Hi Jordan - Another great video - For Single Leader Synchronous Repliction - If the Replica dies, wouldn;t there be some zk to tell leader how many acks. to wait instead of leader waiting for the response from dead replica ? if this make sense..is there any other reason why sync replication in Single Leader is not good besides latency ? it seems to me it is fault tolerant like distributed consensus
Well then you need zookeeper, which isn't even single leader lol. But if the one replica that we're synchronously replicating to dies, presumably we'd stop writing, because the whole point of synchronous replication is that we're 100% sure that all committed data is replicated.
Hey , I love the way you teach . Can you also do this concepts in hands-on project in spring boot or something , so that we can improve our coding and also learn how to test such scenario in real Life
This is something I've thought about, but realistically would take me a very long time to do haha.
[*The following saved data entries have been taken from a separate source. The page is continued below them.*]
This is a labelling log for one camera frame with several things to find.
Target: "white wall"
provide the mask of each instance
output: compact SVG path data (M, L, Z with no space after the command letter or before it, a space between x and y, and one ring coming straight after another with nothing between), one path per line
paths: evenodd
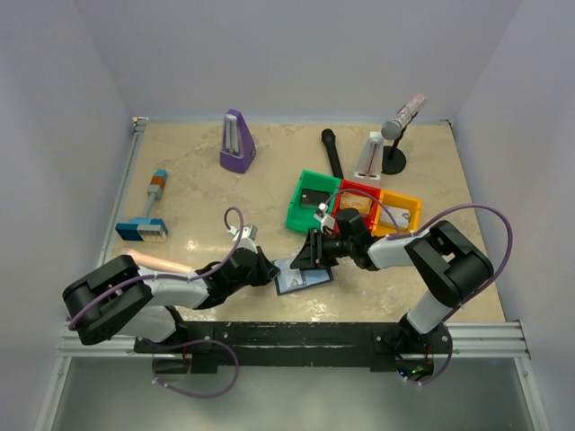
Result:
M32 429L66 308L94 268L129 117L69 0L0 13L0 421Z
M130 112L453 118L520 0L76 0Z
M572 429L575 393L575 3L524 0L456 117L473 200L509 217L515 249L501 301L521 319L553 429ZM481 218L490 253L498 222Z

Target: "gray floor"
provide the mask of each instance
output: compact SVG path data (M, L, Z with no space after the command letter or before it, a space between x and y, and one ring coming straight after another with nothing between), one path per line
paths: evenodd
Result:
M364 369L242 368L216 400L151 384L149 358L76 359L57 430L531 430L512 360L457 359L431 385ZM186 375L198 391L226 385L232 369Z

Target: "wooden tabletop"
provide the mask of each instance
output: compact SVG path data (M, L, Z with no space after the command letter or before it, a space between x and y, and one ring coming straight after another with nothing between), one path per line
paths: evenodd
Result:
M380 124L249 124L257 156L245 174L219 165L221 123L151 123L141 141L121 214L138 216L157 169L168 171L162 199L152 209L170 233L167 242L124 242L114 233L112 256L130 247L156 257L202 268L221 260L232 246L223 214L237 206L247 224L258 226L257 244L269 259L294 256L305 235L285 227L289 201L303 169L331 174L320 142L324 128L337 136L341 166L349 175L369 132ZM401 143L405 171L384 176L380 187L422 200L420 224L438 212L471 202L456 143L447 123L413 124ZM484 245L473 210L448 217L478 248ZM236 223L233 215L230 222ZM277 296L273 283L247 286L210 310L180 309L186 320L218 321L397 321L417 303L427 287L415 268L369 272L350 259L333 269L334 281ZM504 321L491 286L452 321Z

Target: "black round base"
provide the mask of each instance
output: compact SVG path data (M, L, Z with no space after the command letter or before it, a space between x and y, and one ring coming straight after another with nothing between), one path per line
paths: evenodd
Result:
M403 171L407 164L407 159L402 150L395 148L394 156L391 159L389 158L390 151L392 151L391 146L384 146L384 160L382 162L381 172L385 175L395 175Z

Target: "black microphone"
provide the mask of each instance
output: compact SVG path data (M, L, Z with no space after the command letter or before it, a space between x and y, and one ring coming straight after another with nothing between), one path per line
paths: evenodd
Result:
M331 130L330 128L326 128L322 132L322 142L325 145L327 156L330 159L330 165L332 166L333 176L336 178L341 178L343 180L343 171L341 170L338 150L335 147L335 134L333 133L333 130Z
In my current state, it's unlikely I can, but maybe if I have some significant life changes
hi jordan thanks for those vidoes very helpful, but something it's clear for me how does s3 handles the fencing tokens? doesnt the appliation requires another layer for solving this out?
S3 is a bit of a bad example because we don't own s3. But imagine you own whatever data source you're sinking to, you can just build this into the logic there.
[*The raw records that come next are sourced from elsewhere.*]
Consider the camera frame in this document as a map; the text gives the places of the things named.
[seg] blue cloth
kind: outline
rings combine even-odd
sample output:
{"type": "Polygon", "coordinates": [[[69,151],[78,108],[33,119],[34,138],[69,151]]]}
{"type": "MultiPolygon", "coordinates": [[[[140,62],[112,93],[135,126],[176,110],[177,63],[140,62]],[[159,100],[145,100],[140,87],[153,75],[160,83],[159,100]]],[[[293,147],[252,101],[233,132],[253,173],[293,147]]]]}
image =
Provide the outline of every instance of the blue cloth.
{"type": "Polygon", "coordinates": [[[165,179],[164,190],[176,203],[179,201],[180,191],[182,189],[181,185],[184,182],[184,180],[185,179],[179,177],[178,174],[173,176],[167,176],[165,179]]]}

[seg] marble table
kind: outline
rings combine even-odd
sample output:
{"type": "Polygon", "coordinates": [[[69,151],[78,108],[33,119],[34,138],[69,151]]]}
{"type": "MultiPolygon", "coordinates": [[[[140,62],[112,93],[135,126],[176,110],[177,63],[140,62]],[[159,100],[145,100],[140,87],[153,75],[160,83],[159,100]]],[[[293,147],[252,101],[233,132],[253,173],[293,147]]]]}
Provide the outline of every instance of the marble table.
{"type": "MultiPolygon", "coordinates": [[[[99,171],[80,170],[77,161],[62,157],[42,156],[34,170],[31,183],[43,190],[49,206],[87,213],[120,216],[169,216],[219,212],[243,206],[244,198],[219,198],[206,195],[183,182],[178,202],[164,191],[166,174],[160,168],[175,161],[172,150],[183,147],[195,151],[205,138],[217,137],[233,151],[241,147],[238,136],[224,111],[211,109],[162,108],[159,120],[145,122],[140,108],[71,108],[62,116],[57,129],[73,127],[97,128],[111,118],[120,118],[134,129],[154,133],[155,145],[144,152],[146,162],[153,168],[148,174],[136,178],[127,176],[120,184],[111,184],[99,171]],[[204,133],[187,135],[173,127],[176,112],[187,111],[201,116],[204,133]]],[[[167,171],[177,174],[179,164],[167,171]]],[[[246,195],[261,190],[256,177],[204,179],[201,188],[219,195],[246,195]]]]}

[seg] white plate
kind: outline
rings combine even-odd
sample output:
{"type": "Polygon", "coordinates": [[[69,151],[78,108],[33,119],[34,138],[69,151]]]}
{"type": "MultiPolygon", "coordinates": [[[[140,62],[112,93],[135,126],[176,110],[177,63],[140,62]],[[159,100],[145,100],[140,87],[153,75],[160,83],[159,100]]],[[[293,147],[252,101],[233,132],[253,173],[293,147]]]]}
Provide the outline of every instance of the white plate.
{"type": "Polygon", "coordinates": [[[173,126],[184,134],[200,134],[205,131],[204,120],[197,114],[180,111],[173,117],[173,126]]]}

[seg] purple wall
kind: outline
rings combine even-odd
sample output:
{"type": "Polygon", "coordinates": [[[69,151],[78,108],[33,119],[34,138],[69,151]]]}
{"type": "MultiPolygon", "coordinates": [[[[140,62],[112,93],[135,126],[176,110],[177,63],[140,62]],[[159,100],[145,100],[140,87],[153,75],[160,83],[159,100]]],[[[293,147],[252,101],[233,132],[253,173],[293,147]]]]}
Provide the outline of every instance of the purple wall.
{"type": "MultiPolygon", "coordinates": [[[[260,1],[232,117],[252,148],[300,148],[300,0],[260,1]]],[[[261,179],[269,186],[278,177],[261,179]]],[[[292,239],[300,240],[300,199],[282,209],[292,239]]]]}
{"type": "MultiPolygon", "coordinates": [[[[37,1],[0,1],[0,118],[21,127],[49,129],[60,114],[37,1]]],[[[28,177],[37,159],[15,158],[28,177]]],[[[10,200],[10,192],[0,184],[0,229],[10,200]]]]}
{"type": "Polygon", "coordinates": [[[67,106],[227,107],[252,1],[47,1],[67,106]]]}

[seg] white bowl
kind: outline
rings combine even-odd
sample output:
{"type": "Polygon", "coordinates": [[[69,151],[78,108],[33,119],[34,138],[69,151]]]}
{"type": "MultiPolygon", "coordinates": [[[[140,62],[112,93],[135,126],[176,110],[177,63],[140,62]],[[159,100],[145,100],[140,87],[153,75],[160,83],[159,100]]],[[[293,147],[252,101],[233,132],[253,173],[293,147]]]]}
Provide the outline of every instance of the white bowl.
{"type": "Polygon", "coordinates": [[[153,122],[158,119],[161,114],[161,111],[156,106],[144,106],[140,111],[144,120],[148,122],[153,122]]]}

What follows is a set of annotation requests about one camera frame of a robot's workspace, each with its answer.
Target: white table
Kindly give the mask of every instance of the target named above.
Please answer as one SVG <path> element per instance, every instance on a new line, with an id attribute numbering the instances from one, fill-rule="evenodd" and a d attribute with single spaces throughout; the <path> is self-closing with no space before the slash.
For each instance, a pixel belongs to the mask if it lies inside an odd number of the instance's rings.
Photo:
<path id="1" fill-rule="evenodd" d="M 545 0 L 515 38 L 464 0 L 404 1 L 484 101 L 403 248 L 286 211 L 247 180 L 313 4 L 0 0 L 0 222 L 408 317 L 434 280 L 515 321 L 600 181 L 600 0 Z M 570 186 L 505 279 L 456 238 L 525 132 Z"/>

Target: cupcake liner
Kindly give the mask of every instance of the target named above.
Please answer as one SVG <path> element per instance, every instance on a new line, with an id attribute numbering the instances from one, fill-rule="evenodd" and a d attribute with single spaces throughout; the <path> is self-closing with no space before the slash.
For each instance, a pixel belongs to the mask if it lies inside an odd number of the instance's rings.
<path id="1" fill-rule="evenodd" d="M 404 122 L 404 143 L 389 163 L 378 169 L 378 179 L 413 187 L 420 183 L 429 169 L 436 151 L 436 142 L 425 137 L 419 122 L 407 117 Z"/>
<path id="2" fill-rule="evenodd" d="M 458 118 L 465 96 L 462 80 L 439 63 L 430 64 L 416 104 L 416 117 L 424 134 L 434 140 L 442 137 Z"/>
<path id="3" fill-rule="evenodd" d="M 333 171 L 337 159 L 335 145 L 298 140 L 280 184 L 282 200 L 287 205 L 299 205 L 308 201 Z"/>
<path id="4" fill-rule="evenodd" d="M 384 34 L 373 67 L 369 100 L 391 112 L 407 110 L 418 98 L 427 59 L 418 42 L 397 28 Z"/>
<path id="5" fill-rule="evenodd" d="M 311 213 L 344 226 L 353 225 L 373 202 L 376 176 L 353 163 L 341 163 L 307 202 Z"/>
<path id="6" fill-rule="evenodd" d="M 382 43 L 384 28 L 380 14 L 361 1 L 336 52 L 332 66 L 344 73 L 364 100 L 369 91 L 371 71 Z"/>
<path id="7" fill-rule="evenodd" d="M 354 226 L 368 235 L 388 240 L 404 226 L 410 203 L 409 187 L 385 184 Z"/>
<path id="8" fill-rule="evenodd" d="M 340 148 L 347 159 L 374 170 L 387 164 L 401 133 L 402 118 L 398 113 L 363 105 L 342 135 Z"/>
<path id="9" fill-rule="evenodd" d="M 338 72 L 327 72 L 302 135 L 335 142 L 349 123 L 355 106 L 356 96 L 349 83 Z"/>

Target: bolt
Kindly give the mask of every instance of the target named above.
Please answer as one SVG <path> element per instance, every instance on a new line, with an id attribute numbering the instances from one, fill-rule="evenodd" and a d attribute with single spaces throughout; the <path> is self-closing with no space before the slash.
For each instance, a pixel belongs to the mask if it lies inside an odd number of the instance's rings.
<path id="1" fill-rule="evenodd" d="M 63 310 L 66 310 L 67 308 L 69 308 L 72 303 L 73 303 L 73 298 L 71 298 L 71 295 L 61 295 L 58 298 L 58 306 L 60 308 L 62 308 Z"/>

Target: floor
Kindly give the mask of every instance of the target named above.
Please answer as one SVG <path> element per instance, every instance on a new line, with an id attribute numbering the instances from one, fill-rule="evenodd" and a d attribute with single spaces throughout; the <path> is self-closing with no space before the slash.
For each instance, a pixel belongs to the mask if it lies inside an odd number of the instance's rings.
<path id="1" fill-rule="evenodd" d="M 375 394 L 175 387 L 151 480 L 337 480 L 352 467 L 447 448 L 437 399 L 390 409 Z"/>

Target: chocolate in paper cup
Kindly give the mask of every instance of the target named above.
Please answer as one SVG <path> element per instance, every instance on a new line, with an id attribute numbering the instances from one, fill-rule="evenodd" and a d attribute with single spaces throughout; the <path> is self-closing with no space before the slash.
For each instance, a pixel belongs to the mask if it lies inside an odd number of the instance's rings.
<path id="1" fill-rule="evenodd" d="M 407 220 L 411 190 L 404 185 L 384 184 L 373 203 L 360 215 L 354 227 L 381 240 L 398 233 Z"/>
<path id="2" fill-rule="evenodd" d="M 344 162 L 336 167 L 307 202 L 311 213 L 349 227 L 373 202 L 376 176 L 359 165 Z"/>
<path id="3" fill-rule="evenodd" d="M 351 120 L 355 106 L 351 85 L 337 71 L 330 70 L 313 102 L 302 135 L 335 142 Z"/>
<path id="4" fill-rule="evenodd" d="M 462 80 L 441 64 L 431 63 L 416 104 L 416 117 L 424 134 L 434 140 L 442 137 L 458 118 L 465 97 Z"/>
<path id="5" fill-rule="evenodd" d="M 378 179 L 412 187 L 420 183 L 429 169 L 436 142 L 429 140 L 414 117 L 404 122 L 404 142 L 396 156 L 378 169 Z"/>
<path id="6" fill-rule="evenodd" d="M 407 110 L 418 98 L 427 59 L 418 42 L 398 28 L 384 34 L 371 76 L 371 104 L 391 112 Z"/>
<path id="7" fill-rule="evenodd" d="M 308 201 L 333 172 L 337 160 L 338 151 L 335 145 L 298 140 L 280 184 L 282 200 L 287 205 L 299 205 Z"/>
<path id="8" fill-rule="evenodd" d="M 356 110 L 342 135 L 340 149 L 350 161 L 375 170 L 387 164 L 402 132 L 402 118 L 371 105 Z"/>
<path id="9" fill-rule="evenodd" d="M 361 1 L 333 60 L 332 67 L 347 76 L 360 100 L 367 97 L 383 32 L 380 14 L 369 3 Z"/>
@@Keira77L-t3b In this particular case yes, however there are unfortunately cases in leaderless replication where for example in N:3, R:2, W:2 with 3 clients writing that they can all achieve quorum and all 3 nodes achieve different values. See my most recent dynamo video.
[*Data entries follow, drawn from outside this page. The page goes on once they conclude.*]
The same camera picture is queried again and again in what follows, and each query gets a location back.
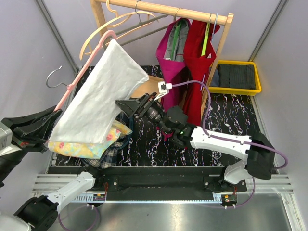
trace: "gray floor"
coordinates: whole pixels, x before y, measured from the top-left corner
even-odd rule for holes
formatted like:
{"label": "gray floor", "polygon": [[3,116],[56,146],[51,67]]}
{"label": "gray floor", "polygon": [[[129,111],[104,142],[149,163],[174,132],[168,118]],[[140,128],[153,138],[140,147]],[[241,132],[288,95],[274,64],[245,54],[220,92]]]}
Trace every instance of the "gray floor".
{"label": "gray floor", "polygon": [[[63,224],[72,231],[84,231],[95,220],[90,208],[71,213],[82,205],[71,203],[61,212]],[[104,204],[99,212],[100,221],[93,231],[291,230],[279,195],[255,195],[248,205],[229,210],[184,204]],[[49,230],[63,229],[56,221]]]}

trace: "clothing rack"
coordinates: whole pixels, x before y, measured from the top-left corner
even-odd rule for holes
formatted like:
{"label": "clothing rack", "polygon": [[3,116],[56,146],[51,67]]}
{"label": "clothing rack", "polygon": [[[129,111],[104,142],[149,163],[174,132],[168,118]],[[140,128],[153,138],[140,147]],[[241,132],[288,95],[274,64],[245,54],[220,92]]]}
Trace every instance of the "clothing rack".
{"label": "clothing rack", "polygon": [[[91,6],[94,12],[94,17],[97,23],[98,27],[101,27],[106,23],[105,16],[103,13],[103,8],[102,8],[102,3],[106,3],[107,0],[90,0]],[[150,11],[154,13],[161,13],[161,14],[166,14],[166,15],[172,15],[172,16],[177,16],[177,17],[182,17],[182,18],[187,18],[187,19],[193,19],[193,20],[198,20],[202,22],[210,22],[214,23],[216,20],[216,15],[215,14],[210,14],[210,13],[204,13],[204,12],[199,12],[199,11],[192,11],[192,10],[187,10],[179,7],[172,7],[172,6],[165,6],[161,4],[155,4],[155,3],[150,3],[150,2],[145,2],[145,1],[138,1],[136,2],[135,0],[110,0],[109,4],[111,5],[116,5],[116,6],[123,6],[127,8],[132,8],[132,9],[138,9],[138,10],[143,10],[143,11]],[[220,42],[217,48],[216,52],[216,59],[213,62],[213,67],[216,67],[220,58],[220,54],[222,52],[223,46],[225,45],[225,41],[227,39],[227,35],[231,26],[233,20],[233,14],[230,13],[228,16],[222,16],[218,15],[217,16],[217,21],[216,24],[224,26]],[[104,28],[101,30],[101,35],[103,35],[107,31],[107,28]],[[214,71],[216,68],[212,68],[207,80],[206,85],[209,87],[210,83],[212,81]],[[203,98],[202,98],[202,114],[205,108],[206,104],[206,99],[207,99],[207,92],[204,90],[203,92]]]}

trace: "yellow bin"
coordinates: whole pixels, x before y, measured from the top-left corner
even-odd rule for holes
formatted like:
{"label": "yellow bin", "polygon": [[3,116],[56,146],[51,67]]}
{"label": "yellow bin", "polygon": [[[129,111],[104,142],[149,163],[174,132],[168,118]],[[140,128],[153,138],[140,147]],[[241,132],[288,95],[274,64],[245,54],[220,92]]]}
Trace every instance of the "yellow bin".
{"label": "yellow bin", "polygon": [[230,61],[230,60],[219,60],[218,64],[231,64],[231,65],[253,65],[255,67],[255,82],[256,89],[240,89],[240,88],[220,88],[220,87],[209,87],[210,93],[221,93],[221,94],[235,94],[235,95],[251,95],[254,96],[262,91],[257,66],[254,62],[244,61]]}

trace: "plaid cloth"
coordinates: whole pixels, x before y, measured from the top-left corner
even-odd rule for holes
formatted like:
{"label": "plaid cloth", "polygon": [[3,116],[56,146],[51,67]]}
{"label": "plaid cloth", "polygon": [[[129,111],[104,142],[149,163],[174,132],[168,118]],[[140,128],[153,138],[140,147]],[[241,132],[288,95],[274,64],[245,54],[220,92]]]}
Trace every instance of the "plaid cloth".
{"label": "plaid cloth", "polygon": [[[126,124],[131,130],[133,129],[133,119],[128,119],[124,113],[120,113],[117,118],[123,124]],[[117,154],[120,149],[123,149],[129,142],[132,134],[123,138],[119,138],[116,142],[109,146],[99,160],[81,159],[86,166],[93,166],[100,170],[116,165]]]}

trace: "white towel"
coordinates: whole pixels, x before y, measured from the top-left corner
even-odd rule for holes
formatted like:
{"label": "white towel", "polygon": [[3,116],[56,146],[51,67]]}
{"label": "white towel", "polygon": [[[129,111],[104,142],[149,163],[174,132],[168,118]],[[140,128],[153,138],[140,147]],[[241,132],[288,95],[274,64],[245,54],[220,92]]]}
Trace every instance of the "white towel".
{"label": "white towel", "polygon": [[113,120],[121,112],[115,100],[129,99],[149,76],[111,40],[87,81],[54,127],[50,141],[104,143]]}
In the Distributed Conses, we had 5 nodes(1 leader, 4 followers). When leader went down, we chose the follower that was up to date. What if as soon the follower was chosen as a leader, it went down. Now we have 2 nodes with old data and 1 with new. What happens in this case?
Hey Jordan , Could you please create a video on stock exchange system design, that would majorly focus on the users getting a notification on the stocks they have subscribed if the stock values go up or down based on some parameters in real time. Thanks
I'm confused about something. You mentioned around 4:20 that client 1's lock will expire due to the garbage collection, but then around 5:00 you say that when client 1 comes back they "still have the lock." I thought it expired for them?
I'm kinda curious about the fencing token, since the destination write (in your video it's S3) it has to know/store the value of used fencing token so far, is that possible? Since I think that we might have to communicate with many 3rd parties which we do not have the "right" to do that check. How can we resolve it?
I'm not sure what you mean here. A fencing token is just a number that you can pass to an external service, as long as the external service allows it in their API. Then the external service will only accept writes in an increasing order of that number.
@@jordanhasnolife5163 " as long as the external service allows it in their API" - that's my point. I meant, we can't be sure that the external service we want to use will always support fencing token (or have similar thing), what should we do in that case?
Your intros are always weirdly funny :) Question: in your final design, is the queue also written to followers? i.e. If Leader were to go down, would followers know that B is waiting for A? How would the websocket be restored by A?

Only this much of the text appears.